**Activity**. A faithful copy of all the entries is required, with no pictures in it.

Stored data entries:
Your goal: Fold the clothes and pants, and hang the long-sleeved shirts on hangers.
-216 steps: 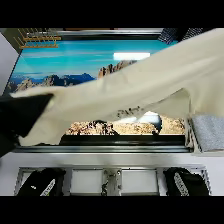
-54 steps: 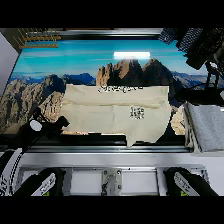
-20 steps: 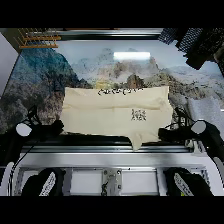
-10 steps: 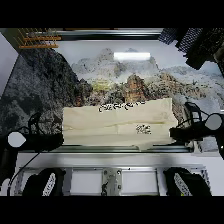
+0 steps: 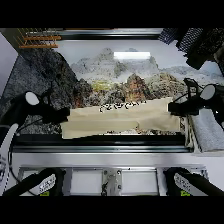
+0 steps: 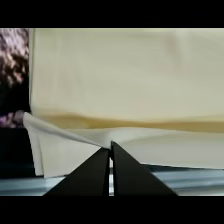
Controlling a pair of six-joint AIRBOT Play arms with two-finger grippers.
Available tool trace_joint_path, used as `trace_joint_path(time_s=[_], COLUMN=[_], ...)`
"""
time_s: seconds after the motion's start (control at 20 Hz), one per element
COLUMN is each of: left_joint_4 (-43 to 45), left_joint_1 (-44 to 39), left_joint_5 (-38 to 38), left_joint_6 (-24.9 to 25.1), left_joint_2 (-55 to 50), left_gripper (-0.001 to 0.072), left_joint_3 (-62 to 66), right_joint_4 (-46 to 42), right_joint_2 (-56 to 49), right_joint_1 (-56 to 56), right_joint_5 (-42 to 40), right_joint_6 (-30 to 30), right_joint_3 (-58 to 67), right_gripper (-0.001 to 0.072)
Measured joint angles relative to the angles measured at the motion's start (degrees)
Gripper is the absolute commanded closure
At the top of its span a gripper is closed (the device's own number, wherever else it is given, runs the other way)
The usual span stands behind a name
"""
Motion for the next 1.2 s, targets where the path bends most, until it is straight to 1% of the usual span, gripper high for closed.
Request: trace_joint_path(time_s=[0.2,0.25,0.3,0.35,0.4,0.55,0.65,0.7,0.75,0.8,0.95,1.2], left_joint_4=[0.0,-0.1,-0.1,-0.1,-0.1,-0.3,-0.3,-0.3,-0.3,-0.3,-0.3,-5.0], left_joint_1=[-0.2,-0.2,-0.2,-0.2,-0.2,-0.2,-0.3,-0.6,-1.0,-1.6,-5.1,-14.2], left_joint_5=[0.3,0.3,0.3,0.3,0.3,0.5,0.7,0.8,1.3,1.8,4.8,10.9], left_joint_6=[0.6,0.7,0.7,0.7,0.7,0.7,0.8,0.8,0.8,0.9,0.9,0.7], left_joint_2=[-10.0,-11.8,-13.2,-14.5,-15.5,-16.5,-15.4,-14.4,-13.0,-11.5,-7.0,-3.0], left_gripper=[0.0702,0.0673,0.0393,0.0182,0.0168,0.0169,0.0172,0.0345,0.0631,0.0702,0.0702,0.0702], left_joint_3=[10.8,13.1,15.1,17.0,18.7,23.5,25.2,25.4,24.8,23.6,17.8,7.9], right_joint_4=[0.9,1.5,2.3,3.3,4.6,9.1,11.9,13.0,13.9,14.6,15.8,21.0], right_joint_2=[-6.8,-7.8,-8.7,-9.3,-9.8,-10.4,-10.5,-10.6,-10.9,-11.4,-14.4,-22.0], right_joint_1=[1.8,2.1,2.3,2.4,2.5,1.9,-0.2,-1.8,-4.2,-6.6,-15.4,-25.9], right_joint_5=[-6.3,-8.2,-10.1,-12.1,-14.2,-18.6,-18.5,-17.2,-15.1,-12.8,-4.7,1.5], right_joint_6=[-1.0,-1.2,-1.2,-1.2,-1.2,-3.2,-6.4,-8.5,-11.1,-13.5,-20.9,-27.5], right_joint_3=[4.2,4.7,5.1,5.4,5.6,6.8,7.8,8.2,8.4,8.5,8.7,8.7], right_gripper=[0.0693,0.0679,0.0501,0.0150,0.0050,0.0051,0.0051,0.0051,0.0050,0.0051,0.0051,0.0056])
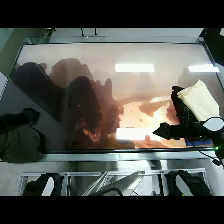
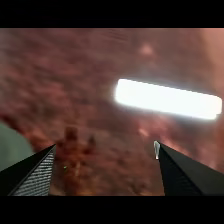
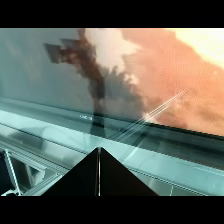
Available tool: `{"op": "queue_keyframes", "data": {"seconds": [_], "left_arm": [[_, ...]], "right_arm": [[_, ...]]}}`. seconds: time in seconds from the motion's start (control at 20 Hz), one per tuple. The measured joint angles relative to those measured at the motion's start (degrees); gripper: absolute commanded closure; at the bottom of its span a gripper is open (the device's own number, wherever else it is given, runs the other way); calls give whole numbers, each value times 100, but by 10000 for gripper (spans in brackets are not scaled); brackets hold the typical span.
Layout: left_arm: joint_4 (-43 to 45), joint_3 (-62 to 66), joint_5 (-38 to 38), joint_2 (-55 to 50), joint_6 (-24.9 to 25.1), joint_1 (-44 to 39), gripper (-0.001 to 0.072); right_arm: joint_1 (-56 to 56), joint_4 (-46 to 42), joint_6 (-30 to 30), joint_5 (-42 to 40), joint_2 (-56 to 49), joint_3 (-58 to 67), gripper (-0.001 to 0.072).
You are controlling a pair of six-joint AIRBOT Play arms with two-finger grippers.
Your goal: Fold the shirts.
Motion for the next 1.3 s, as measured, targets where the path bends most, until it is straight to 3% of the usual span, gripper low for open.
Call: {"op": "queue_keyframes", "data": {"seconds": [0.4,0.6,0.85,0.9,1.0,1.15,1.3], "left_arm": [[1956,188,-225,-2131,-385,1263,21],[2225,-136,-280,-3010,-413,2253,21],[2277,-247,-61,-3884,-74,2973,23],[2271,-254,2,-4006,-9,3016,88],[2155,-238,90,-4223,131,3056,674],[1812,22,-33,-4391,345,2994,692],[826,586,-308,-4218,645,2702,692]], "right_arm": [[2,-2,0,2,2,0,690],[2,0,0,0,2,0,690],[2,-2,0,-76,2,0,690],[2,-2,2,-79,2,0,690],[2,0,0,-83,2,0,690],[2,0,0,-101,2,0,690],[2,17,0,-101,2,0,690]]}}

**Task output**.
Your goal: Fold the clothes and pants, and hang the long-sleeved shirts on hangers.
-216 steps: 
-54 steps: 
-20 steps: 
-10 steps: 
+0 steps: 
+0 steps: 
Controlling a pair of six-joint AIRBOT Play arms with two-finger grippers.
Available tool trace_joint_path, used as `trace_joint_path(time_s=[_], COLUMN=[_], ...)`
"""
time_s: seconds after the motion's start (control at 20 Hz), one per element
COLUMN is each of: left_joint_4 (-43 to 45), left_joint_1 (-44 to 39), left_joint_5 (-38 to 38), left_joint_6 (-24.9 to 25.1), left_joint_2 (-55 to 50), left_gripper (-0.001 to 0.072), left_joint_3 (-62 to 66), right_joint_4 (-46 to 42), right_joint_2 (-56 to 49), right_joint_1 (-56 to 56), right_joint_5 (-42 to 40), right_joint_6 (-30 to 30), right_joint_3 (-58 to 67), right_gripper (-0.001 to 0.072)
Measured joint angles relative to the angles measured at the motion's start (degrees)
Gripper is the absolute commanded closure
At the top of its span a gripper is closed (the device's own number, wherever else it is given, runs the other way)
The usual span stands behind a name
"""
Motion for the next 1.2 s, targets where the path bends most, until it is straight to 1% of the usual span, gripper high for closed.
Request: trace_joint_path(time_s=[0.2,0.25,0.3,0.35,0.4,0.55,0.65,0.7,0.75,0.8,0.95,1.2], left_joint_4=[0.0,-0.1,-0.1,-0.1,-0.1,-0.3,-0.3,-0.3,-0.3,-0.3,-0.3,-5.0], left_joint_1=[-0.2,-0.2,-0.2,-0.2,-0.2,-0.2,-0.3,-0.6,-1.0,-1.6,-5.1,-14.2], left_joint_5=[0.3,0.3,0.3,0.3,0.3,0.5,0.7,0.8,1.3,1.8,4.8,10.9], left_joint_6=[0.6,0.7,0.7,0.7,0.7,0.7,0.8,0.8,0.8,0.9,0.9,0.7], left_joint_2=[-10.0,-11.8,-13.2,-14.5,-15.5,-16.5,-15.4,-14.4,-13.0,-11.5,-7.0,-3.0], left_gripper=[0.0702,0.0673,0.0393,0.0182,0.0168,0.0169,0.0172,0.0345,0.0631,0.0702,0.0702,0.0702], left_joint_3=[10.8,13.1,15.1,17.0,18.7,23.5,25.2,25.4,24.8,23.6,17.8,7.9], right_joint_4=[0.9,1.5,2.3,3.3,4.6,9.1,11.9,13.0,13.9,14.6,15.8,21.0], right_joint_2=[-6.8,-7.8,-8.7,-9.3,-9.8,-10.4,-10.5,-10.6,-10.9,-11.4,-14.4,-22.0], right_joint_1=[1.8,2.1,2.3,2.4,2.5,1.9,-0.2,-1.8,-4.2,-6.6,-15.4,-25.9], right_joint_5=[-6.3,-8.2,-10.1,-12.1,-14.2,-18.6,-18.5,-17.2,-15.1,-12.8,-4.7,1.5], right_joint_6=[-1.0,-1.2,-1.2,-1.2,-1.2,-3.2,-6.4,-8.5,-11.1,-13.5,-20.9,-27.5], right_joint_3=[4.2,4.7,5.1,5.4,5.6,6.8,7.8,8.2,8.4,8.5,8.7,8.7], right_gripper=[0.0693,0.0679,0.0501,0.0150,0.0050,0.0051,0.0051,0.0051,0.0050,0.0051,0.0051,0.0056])
Available tool: `{"op": "queue_keyframes", "data": {"seconds": [_], "left_arm": [[_, ...]], "right_arm": [[_, ...]]}}`. seconds: time in seconds from the motion's start (control at 20 Hz), one per tuple. The measured joint angles relative to those measured at the motion's start (degrees); gripper: absolute commanded closure; at the bottom of its span a gripper is open (the device's own number, wherever else it is given, runs the other way); calls give whole numbers, each value times 100, but by 10000 for gripper (spans in brackets are not scaled); brackets hold the typical span.
Layout: left_arm: joint_4 (-43 to 45), joint_3 (-62 to 66), joint_5 (-38 to 38), joint_2 (-55 to 50), joint_6 (-24.9 to 25.1), joint_1 (-44 to 39), gripper (-0.001 to 0.072); right_arm: joint_1 (-56 to 56), joint_4 (-46 to 42), joint_6 (-30 to 30), joint_5 (-42 to 40), joint_2 (-56 to 49), joint_3 (-58 to 67), gripper (-0.001 to 0.072).
You are controlling a pair of six-joint AIRBOT Play arms with two-finger grippers.
Your goal: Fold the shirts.
Motion for the next 1.3 s, as measured, targets where the path bends most, until it is straight to 3% of the usual span, gripper low for open.
Call: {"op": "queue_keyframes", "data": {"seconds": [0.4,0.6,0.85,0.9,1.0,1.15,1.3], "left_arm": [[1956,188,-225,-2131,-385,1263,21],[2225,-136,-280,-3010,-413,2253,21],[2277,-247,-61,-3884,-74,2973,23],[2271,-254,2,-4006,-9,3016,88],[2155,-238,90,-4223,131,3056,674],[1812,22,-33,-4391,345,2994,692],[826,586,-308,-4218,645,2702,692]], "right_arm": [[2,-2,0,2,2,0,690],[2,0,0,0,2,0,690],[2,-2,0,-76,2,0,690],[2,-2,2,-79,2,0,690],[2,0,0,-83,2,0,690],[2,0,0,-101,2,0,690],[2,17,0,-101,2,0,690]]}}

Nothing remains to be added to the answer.